* _Problem requirements_:
Return the records below exactly; pictures stay out.

* _Records supplied_:
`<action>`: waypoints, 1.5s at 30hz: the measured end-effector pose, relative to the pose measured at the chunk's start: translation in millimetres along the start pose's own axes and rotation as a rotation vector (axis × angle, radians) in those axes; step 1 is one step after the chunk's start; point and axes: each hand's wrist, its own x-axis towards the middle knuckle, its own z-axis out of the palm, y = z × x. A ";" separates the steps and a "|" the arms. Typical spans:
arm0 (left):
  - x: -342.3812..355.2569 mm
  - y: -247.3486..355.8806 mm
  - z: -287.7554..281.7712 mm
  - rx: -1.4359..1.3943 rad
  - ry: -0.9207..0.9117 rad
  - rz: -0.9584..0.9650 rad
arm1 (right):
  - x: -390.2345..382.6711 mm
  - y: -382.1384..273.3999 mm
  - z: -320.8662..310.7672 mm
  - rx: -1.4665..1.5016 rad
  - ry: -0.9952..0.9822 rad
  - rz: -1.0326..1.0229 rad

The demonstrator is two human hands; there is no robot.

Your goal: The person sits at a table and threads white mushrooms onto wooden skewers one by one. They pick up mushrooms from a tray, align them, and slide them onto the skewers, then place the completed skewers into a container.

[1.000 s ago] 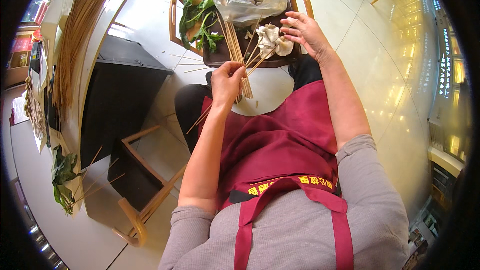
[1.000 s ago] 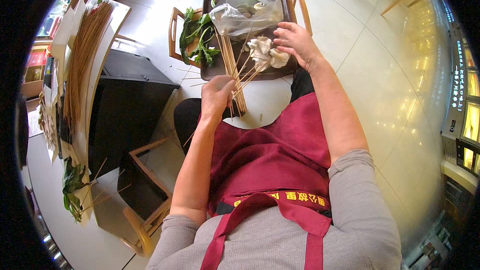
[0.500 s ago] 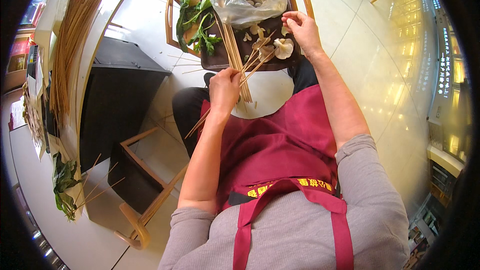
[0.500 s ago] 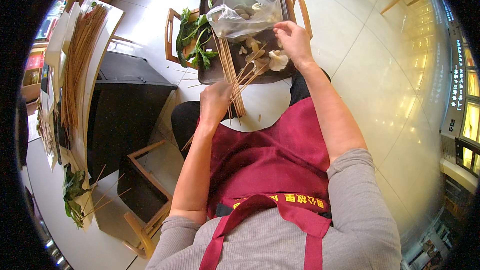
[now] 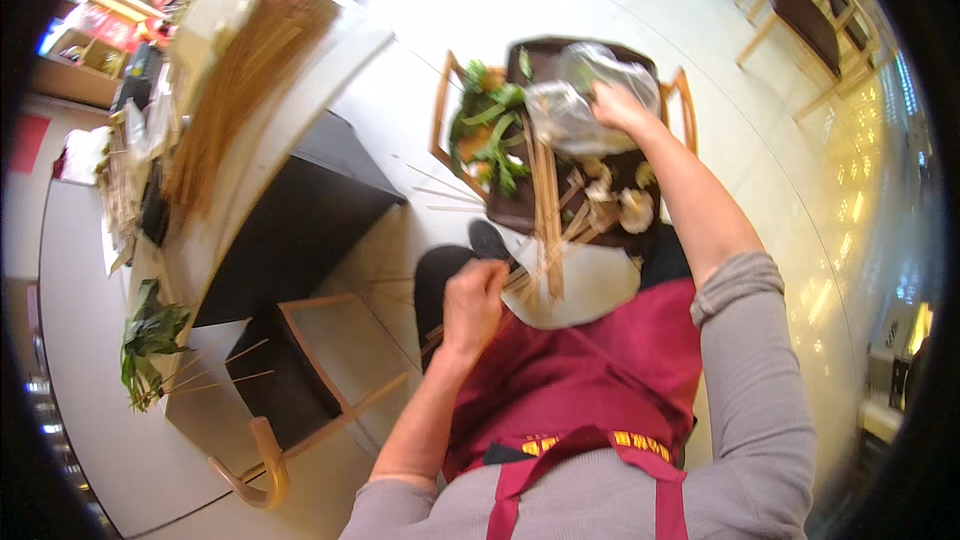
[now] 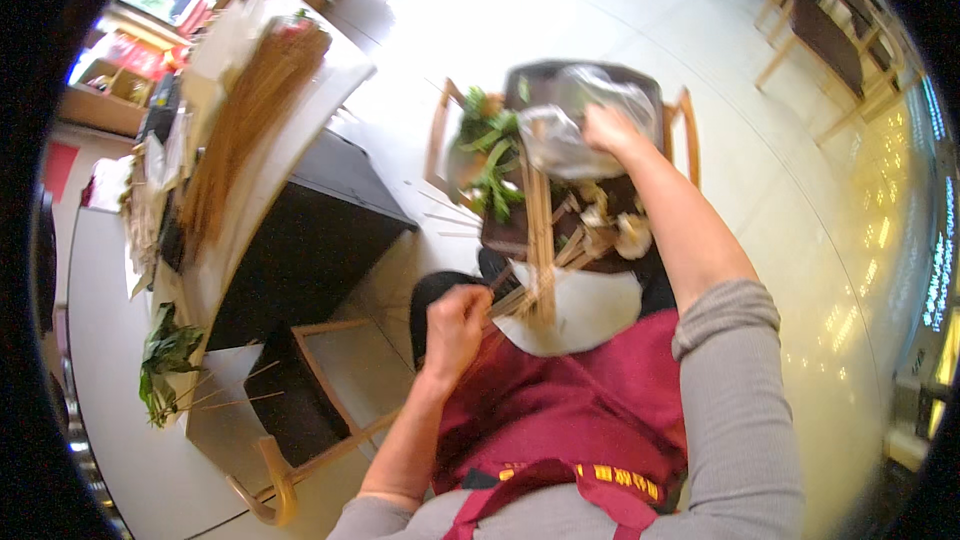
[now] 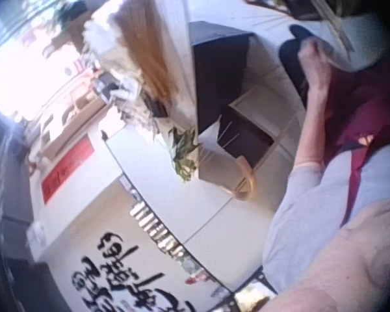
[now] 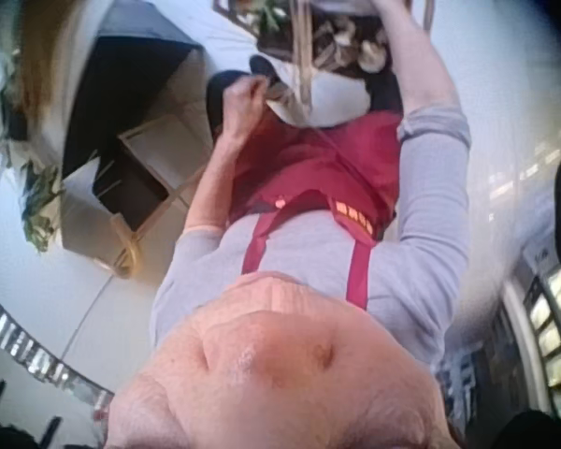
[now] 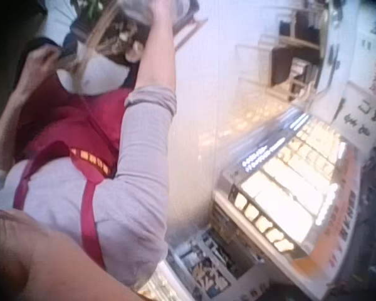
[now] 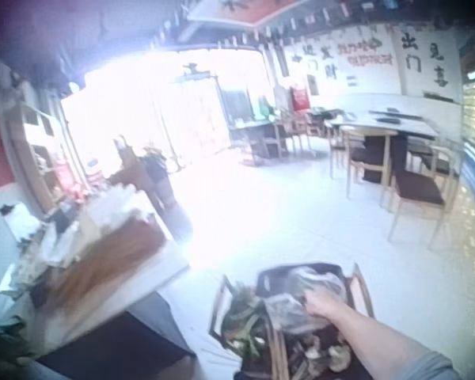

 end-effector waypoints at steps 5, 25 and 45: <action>-12.8 -14.3 -20.0 0.031 0.010 -0.054 | 22.8 12.4 6.1 -0.108 -0.183 0.099; -12.1 -17.9 -12.4 -0.084 -0.047 -0.137 | 7.2 44.4 -21.7 -0.004 0.063 0.010; -9.4 55.2 -21.3 -0.322 0.015 -0.032 | -159.1 -28.5 -54.3 1.627 -0.135 -0.128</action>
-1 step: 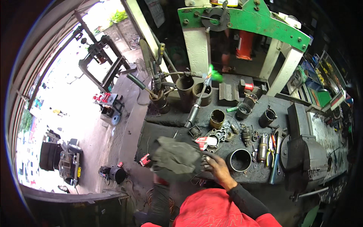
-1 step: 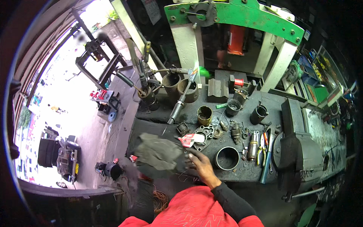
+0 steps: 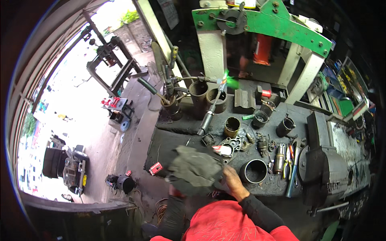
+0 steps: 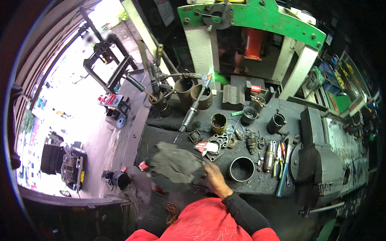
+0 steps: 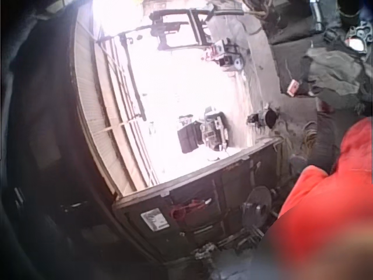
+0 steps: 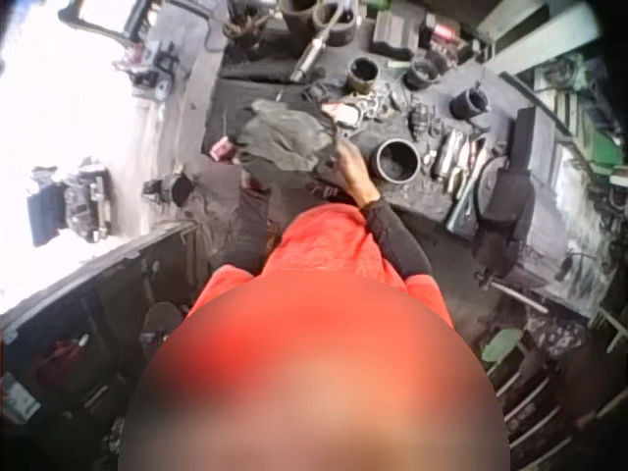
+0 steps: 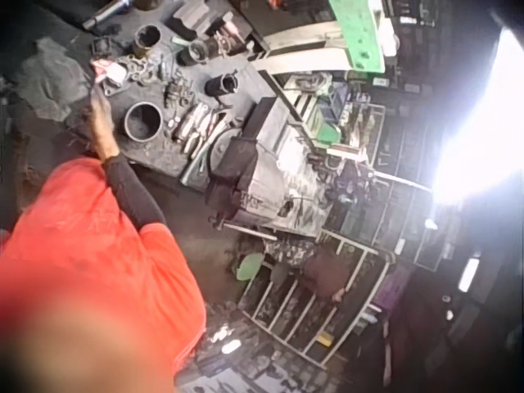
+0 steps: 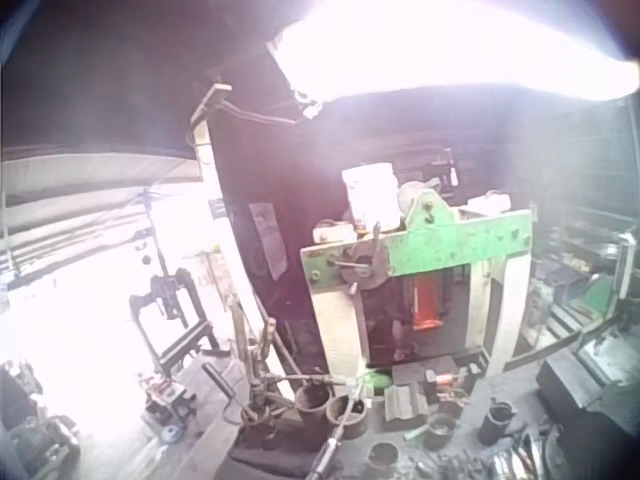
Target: The person uses a blowtorch to heat a small metal component and then manipulates it with pliers and a screwdriver on a cluttered workbench. They repeatedly heat and adjust the part, occasionally wiping it with a cloth, while other people work in the background.
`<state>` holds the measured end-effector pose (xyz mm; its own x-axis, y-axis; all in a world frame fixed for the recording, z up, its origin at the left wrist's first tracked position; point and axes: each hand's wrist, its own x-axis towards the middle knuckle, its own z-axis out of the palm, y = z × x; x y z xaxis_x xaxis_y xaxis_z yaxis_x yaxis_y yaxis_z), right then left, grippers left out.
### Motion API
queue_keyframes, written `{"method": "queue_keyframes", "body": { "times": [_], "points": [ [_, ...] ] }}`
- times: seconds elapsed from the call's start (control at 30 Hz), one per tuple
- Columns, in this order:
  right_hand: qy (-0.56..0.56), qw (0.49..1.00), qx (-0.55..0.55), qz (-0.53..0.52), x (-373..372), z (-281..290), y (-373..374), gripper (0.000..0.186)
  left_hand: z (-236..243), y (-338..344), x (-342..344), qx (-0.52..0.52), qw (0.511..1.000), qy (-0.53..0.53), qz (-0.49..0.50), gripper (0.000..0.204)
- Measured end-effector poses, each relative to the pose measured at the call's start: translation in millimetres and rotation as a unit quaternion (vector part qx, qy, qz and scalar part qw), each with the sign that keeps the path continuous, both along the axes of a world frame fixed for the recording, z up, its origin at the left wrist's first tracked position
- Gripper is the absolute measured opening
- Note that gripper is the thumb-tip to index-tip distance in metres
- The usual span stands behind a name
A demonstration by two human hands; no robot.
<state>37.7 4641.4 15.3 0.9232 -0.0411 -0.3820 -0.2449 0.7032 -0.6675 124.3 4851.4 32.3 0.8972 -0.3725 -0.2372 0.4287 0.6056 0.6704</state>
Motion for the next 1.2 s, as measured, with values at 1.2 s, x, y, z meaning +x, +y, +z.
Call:
{"method": "queue_keyframes", "body": {
  "times": [1.2],
  "points": [
    [-0.004,0.913,-0.345,-0.217,139,56,-91,0.036,36,-1,102,0.493,0.770,-0.399,-0.062,0.033]
  ]
}}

* _Response_:
`<action>`: waypoints, 1.5s at 30hz: the measured end-effector pose, relative to the pose measured at the chunk's start: translation in millimetres along the start pose's own axes and rotation as a rotation vector (axis × angle, radians) in those axes; step 1 is one step after the chunk's start; point and axes: each hand's wrist, its own x-axis towards the middle knuckle, its own z-axis out of the palm, y = z × x. A ";" separates the steps and a "|" the arms. Typical spans:
arm0 (left):
  - x: -342.3812..355.2569 mm
  - y: -247.3486..355.8806 mm
  - z: -287.7554..281.7712 mm
  - rx: -1.4359..1.3943 rad
  - ry: -0.9207..0.9117 rad
  - rz: -0.9584..0.9650 rad
arm1 (right):
  - x: -390.2345..382.6711 mm
  - y: -382.1384..273.3999 mm
  - z: -320.8662..310.7672 mm
  - rx: -1.4665..1.5016 rad
  - ry: -0.9952..0.9822 rad
  - rz: -1.0326..1.0229 rad

The demonstrator is two human hands; there is no robot.

Your goal: The person sits at a table and threads white mushrooms onto wooden skewers one by one. They pick up mushrooms from a tray, align them, and slide them onto the skewers, then place the completed skewers into a container.

[1.000 s ago] 
[1.000 s ago] 
[0.500 s ago] 
[0.500 s ago] 
[now] 
[now] 
[now] 
[now] 
[now] 
[now] 

 end-effector waypoints at steps 5, 25 and 45: <action>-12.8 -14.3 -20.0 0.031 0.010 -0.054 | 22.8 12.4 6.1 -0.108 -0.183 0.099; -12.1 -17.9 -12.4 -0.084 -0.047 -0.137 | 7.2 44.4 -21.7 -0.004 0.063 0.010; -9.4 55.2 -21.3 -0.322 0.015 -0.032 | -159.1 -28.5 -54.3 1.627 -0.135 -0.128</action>
-1 step: 
-1 step: 
+0 steps: 
+0 steps: 
+0 steps: 
+0 steps: 
+0 steps: 
+0 steps: 
Target: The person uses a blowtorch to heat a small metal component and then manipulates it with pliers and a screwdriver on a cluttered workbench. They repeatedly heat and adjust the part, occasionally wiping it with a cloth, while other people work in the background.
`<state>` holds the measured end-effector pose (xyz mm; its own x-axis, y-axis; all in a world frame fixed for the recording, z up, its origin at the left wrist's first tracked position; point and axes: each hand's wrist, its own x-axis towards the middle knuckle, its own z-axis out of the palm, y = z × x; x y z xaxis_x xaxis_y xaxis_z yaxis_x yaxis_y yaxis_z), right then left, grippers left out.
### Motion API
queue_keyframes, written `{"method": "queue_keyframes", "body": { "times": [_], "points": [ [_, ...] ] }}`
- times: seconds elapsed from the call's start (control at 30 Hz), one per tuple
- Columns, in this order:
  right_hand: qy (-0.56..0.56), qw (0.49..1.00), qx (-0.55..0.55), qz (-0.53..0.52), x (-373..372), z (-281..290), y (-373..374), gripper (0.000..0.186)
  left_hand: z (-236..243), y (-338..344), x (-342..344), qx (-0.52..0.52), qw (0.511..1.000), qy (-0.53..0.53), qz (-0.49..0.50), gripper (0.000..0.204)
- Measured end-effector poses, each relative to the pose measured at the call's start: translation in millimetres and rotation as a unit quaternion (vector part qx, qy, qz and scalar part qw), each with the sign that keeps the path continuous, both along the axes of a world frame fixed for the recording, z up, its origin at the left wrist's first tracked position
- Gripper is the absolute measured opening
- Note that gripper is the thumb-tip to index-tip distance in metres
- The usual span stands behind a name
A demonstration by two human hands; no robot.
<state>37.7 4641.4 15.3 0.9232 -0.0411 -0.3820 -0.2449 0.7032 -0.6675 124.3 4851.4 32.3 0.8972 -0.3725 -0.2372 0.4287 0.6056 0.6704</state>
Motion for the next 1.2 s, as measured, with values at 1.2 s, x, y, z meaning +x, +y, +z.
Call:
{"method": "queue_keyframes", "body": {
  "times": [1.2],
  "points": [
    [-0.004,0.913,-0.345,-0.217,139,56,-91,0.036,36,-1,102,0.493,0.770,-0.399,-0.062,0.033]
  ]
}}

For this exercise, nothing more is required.